### WORK INSTRUCTION
Report how many lines below contain the word "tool", giving the number and no other words.

### DATA SECTION
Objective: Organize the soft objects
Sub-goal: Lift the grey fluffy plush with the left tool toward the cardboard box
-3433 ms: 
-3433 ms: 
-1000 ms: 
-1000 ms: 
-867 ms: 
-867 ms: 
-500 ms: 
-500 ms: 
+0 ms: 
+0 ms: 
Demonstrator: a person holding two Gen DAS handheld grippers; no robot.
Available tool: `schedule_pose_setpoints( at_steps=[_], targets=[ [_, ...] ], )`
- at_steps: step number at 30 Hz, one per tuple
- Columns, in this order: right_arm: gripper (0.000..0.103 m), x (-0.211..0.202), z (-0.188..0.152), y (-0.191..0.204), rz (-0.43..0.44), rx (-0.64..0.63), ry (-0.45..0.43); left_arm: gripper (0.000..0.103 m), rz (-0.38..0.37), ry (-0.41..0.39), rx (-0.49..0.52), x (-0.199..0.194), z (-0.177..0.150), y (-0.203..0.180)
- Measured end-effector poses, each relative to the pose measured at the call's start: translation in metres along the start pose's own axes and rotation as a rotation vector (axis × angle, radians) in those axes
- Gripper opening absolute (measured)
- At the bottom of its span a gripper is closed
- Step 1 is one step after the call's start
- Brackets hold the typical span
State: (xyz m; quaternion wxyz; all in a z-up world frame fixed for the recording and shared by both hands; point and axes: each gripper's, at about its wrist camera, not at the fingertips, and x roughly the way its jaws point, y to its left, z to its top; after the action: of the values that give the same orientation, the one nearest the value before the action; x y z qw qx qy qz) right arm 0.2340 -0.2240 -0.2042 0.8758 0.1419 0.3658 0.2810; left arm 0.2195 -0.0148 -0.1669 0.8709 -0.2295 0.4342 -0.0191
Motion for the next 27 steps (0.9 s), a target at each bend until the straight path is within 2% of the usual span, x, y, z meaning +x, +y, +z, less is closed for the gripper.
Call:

### WRITTEN RESPONSE
2